Ce pouvoir est désormais exploité pour favoriser ses soutiens, riches donateurs et alliés politiques.
Réforme du processus de grâce
Autrefois supervisé par le ministère de la Justice, le processus de grâce est désormais centralisé à la Maison-Blanche. Cela permet à Trump d’exercer un contrôle direct sur ce processus, lui-même s’investissant régulièrement en demandant : « Où en sont mes grâces ? »
Des bénéficiaires controversés
Parmi les premiers bénéficiaires se trouve Trevor Milton, fondateur de Nikola Corporation, condamné pour fraude en 2022 après avoir contribué à hauteur de 1,8 million de dollars à la campagne électorale de Trump.

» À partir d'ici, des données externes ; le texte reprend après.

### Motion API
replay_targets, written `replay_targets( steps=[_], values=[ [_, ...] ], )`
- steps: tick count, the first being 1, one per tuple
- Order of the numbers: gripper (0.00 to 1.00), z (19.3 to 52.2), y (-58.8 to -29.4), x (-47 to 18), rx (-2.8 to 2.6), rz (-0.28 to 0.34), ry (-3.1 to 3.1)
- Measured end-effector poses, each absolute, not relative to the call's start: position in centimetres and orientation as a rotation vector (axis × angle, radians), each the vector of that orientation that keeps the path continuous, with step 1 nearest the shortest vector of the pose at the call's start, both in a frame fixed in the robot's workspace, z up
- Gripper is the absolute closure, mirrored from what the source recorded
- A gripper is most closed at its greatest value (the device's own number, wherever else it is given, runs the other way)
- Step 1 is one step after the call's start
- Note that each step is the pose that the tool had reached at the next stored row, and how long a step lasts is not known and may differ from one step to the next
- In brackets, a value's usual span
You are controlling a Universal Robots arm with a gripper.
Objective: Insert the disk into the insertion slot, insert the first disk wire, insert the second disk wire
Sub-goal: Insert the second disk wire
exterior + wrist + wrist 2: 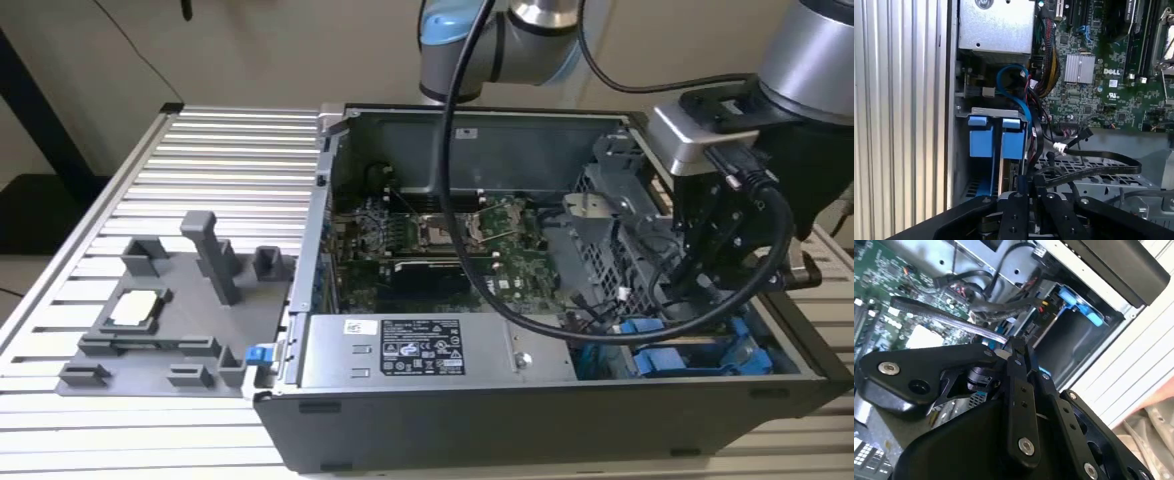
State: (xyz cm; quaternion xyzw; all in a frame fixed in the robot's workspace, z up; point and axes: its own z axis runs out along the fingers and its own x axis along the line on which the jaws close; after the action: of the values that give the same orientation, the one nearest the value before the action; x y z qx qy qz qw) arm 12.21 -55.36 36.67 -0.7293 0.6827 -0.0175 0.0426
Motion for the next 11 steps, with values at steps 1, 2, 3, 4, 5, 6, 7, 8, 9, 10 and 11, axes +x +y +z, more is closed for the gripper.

C’est le secrétaire à la Santé, Robert Kennedy Jr, qui a plaidé sa cause auprès du président.
Influence des lobbyistes
D’autres victimes potentielles de condamnations pénales se tournent vers des lobbyistes influents près du pouvoir pour obtenir une grâce. Par exemple, Arthur Hayes, cofondateur de BitMEX accusé de blanchiment d’argent et ayant employé Roger Stone (gracié par Trump en 2020), a été récompensé par une grâce récemment.
Les cas se multiplient : Roger Ver, un entrepreneur crypto surnommé « Bitcoin Jesus » pour ses activités frauduleuses envers le fisc américain s’élevant à plusieurs dizaines de millions, a tenté d’organiser une défense coûteuse impliquant jusqu’à cinq lobbyistes proches du président.

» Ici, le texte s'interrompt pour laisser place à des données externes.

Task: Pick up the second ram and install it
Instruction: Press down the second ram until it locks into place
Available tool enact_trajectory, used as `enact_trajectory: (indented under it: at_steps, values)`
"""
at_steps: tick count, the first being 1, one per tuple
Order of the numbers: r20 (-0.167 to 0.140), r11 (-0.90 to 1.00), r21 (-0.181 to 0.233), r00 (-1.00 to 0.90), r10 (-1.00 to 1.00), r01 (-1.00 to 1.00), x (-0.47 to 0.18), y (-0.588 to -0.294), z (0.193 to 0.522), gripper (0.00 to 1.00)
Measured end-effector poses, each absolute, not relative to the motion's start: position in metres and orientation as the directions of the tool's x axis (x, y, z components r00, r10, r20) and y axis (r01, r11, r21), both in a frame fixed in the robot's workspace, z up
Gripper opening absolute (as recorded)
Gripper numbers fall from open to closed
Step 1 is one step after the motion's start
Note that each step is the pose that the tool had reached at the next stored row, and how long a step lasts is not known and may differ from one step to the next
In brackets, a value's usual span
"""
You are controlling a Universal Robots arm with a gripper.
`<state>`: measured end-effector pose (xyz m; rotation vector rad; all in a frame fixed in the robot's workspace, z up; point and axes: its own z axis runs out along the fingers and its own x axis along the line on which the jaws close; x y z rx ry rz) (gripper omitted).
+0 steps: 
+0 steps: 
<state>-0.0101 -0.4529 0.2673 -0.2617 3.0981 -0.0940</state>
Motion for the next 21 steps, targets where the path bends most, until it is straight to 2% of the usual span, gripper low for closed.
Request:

Grâces aux émeutiers du Capitole
Dès son accession au pouvoir, Trump a également accordé des grâces à environ 1 500 émeutiers condamnés suite aux événements du 6 janvier 2021. Cette décision est considérée comme un geste favorable envers sa base politique.
Critiques grandissantes
Ce mode opératoire suscite des critiques importantes parmi les experts juridiques. Pour Peter Zeidenberg, ancien procureur spécialisé dans les affaires médiatiques : « Une grâce est censée revenir à une personne ayant payé sa dette ou ayant subi une injustice ». Il déplore que ce puisse devenir un système favorisant uniquement ceux capables d’offrir quelque chose en retour.
L’instrumentalisation croissante des grâces révèle ainsi un profond changement dans le paysage politique américain et soulève des questions sur la répartition équitable de la justice sous l’administration actuelle.